Once we've made the address of the local variable visible to other functions, we cannot discard the possibility that those other functions may spawn threads
that write to the variable. In the original program, a data race might have been prevented by the condition, but once we move the store outside the
condition, we must be sure a data race wasn't possible anyway, no matter what the condition evaluates to.

Seeing just a load does not guarantee absence of a data race (unlike if we see a store) - the load may still be a part of a race, just not being UB (cf. https://llvm.org/docs/Atomics.html#optimization-outside-atomic)

lebedev.ri accepted this revision.Aug 3 2021, 10:26 AM

Posted https://github.com/AliveToolkit/alive2/issues/735,
but i guess this LG to me. Unless there are other comments.
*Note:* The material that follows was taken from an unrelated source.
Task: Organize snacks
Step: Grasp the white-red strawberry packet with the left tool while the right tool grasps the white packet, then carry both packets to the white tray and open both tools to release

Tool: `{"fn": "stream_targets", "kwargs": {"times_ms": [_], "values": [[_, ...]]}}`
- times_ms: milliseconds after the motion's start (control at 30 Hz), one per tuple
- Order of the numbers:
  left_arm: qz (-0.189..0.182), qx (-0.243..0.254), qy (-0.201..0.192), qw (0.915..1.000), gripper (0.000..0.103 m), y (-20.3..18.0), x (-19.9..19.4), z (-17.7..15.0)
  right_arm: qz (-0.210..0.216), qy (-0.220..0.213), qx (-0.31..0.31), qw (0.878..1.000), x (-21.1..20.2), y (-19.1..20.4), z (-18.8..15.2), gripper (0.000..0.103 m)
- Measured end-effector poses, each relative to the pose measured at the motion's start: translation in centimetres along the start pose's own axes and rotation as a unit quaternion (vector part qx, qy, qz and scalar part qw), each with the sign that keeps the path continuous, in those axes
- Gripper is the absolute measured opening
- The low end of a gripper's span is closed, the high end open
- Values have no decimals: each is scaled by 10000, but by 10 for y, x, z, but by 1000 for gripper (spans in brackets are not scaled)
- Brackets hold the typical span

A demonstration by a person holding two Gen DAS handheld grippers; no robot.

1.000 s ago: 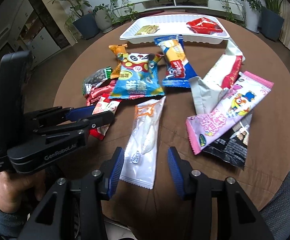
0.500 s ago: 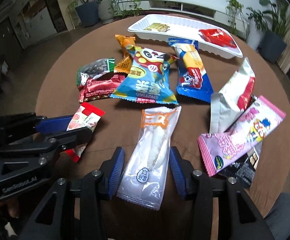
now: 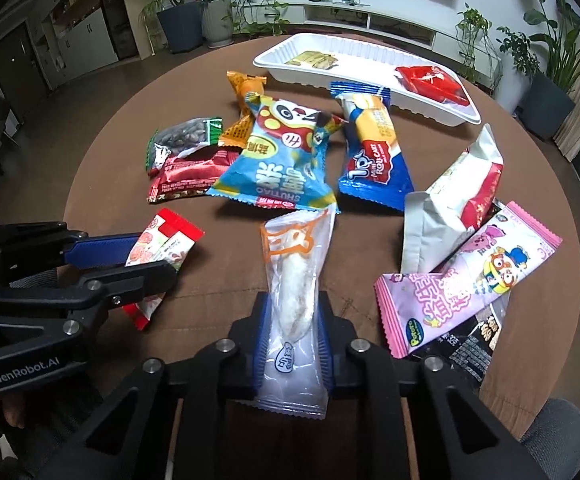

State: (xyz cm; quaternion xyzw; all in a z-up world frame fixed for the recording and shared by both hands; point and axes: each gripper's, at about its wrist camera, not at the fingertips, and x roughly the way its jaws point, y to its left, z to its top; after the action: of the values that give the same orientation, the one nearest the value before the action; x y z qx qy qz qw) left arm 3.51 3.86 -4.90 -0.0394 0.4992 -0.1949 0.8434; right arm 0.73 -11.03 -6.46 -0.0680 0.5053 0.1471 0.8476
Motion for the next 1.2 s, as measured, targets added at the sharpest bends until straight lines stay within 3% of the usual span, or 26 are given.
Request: {"fn": "stream_targets", "kwargs": {"times_ms": [300,833,1033,1200], "values": [[-186,-26,-46,9998,29,-4,-4,-1,606,-24,458,9971,-16,-14,-7,19],[-581,-231,-297,9976,29,0,-30,12,1170,-246,895,9888,-42,-36,-4,19],[-783,-392,-621,9942,29,16,-51,43,1314,-570,1259,9817,-66,-76,10,19],[-650,-406,-964,9924,29,40,-71,91,977,-1021,1741,9745,-95,-145,34,19]]}}
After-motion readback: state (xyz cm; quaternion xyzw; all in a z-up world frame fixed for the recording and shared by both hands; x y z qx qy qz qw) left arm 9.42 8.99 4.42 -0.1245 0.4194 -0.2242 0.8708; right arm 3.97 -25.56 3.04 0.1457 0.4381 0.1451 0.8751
This revision is now accepted and ready to land.Aug 3 2021, 10:26 AM
nikic accepted this revision.Aug 3 2021, 12:29 PM

LG to me as well.

I'm afraid i'm not seeing why @load_before_store_escape must not be transformed.
Alive2 says it's fine: https://alive2.llvm.org/ce/z/F7ctum
I'm not seeing any syncronization primitives, so i'm not really seeing yet why we'd be introducing a race?

Once we've made the address of the local variable visible to other functions, we cannot discard the possibility that those other functions may spawn threads
that write to the variable. In the original program, a data race might have been prevented by the condition, but once we move the store outside the
condition, we must be sure a data race wasn't possible anyway, no matter what the condition evaluates to.
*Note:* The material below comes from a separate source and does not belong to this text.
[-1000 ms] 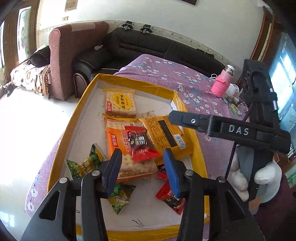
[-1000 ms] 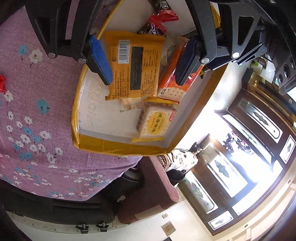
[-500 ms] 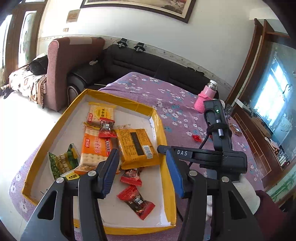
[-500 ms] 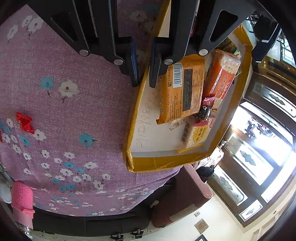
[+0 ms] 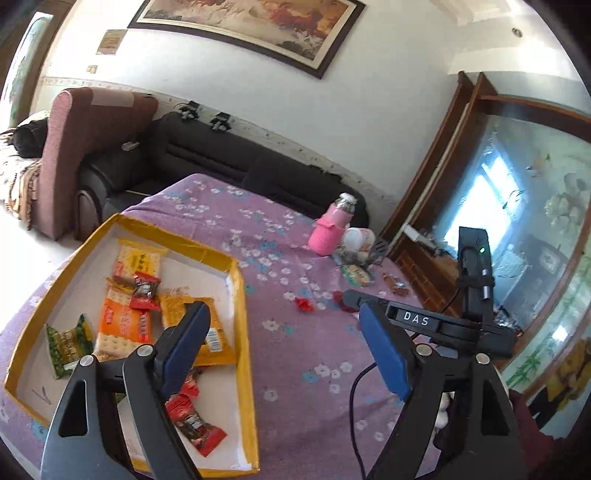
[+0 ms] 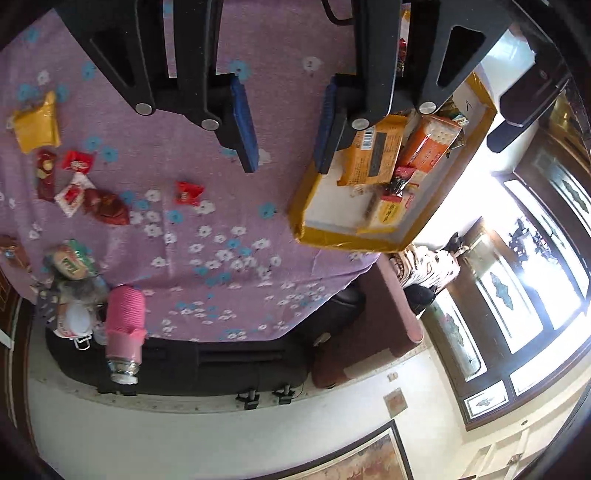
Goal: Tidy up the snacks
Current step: 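Move both grippers back toward the snacks on the table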
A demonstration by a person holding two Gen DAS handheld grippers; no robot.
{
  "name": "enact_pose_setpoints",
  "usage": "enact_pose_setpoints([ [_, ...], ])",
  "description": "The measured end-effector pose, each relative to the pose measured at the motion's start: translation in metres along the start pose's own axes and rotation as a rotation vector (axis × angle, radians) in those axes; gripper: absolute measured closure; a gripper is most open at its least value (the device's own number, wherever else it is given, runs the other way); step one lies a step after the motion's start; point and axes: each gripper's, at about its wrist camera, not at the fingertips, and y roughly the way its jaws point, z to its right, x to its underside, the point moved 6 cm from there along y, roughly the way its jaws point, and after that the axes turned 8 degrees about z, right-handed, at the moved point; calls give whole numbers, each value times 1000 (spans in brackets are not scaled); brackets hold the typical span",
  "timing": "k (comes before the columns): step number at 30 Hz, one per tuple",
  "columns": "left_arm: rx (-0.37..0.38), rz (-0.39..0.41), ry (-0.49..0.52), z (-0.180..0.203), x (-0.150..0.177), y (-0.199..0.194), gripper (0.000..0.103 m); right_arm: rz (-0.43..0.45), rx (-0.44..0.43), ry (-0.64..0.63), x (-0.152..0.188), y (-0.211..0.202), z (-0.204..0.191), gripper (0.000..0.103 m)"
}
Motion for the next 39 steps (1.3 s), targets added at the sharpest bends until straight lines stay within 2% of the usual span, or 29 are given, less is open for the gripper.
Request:
enact_pose_setpoints([
  [2, 95, -22, -41, 4, -1, 5, 20, 16, 33, 18, 3, -13, 16, 64],
  [5, 206, -147, -81, 10, 5, 29, 20, 15, 118, 26, 20, -22, 44, 61],
  [10, 259, -183, -69, 15, -3, 51, 20, 1, 282, 76, 55, -46, 93, 61],
  [13, 242, -186, -60, 9, -13, 59, 20, 11, 370, 133, 67, -64, 121, 60],
  [16, 236, -216, -54, 8, -12, 65, 20, 20, 393, 218, 71, -70, 143, 56],
  [19, 225, -226, -37, 12, -2, 65, 20, 35, 353, 287, 75, -68, 153, 56],
  [23, 166, -241, -73, 17, 17, 62, 20, 50, 323, 287, 77, -77, 168, 56],
  [27, 79, -235, -76, 30, 25, 54, 20, 130, 303, 387, 62, -105, 229, 56],
  [30, 10, -215, -34, 50, 28, 51, 20, 177, 359, 433, 52, -116, 291, 53],
  [32, -10, -216, -32, 67, 31, 53, 20, 157, 362, 465, 49, -104, 326, 53],
  [34, -39, -231, -2, 88, 38, 59, 20, 118, 296, 520, 51, -78, 347, 53],
  [36, -69, -252, 41, 107, 46, 67, 20, 73, 226, 546, 54, -46, 353, 53],
  [39, -99, -266, 74, 129, 55, 75, 20, 24, 165, 535, 61, -6, 343, 53],
])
Seeing just a load does not guarantee absence of a data race (unlike if we see a store) - the load may still be a part of a race, just not being UB (cf. https://llvm.org/docs/Atomics.html#optimization-outside-atomic)

Forgot to say, please add something along those lines at least into the patch description.

chill updated this revision to Diff 364029.Aug 4 2021, 3:42 AM
chill edited the summary of this revision. (Show Details)

Updated description and comments.

chill added a comment.Aug 4 2021, 3:42 AM

Thanks for the comments and the reviews, much appreciated!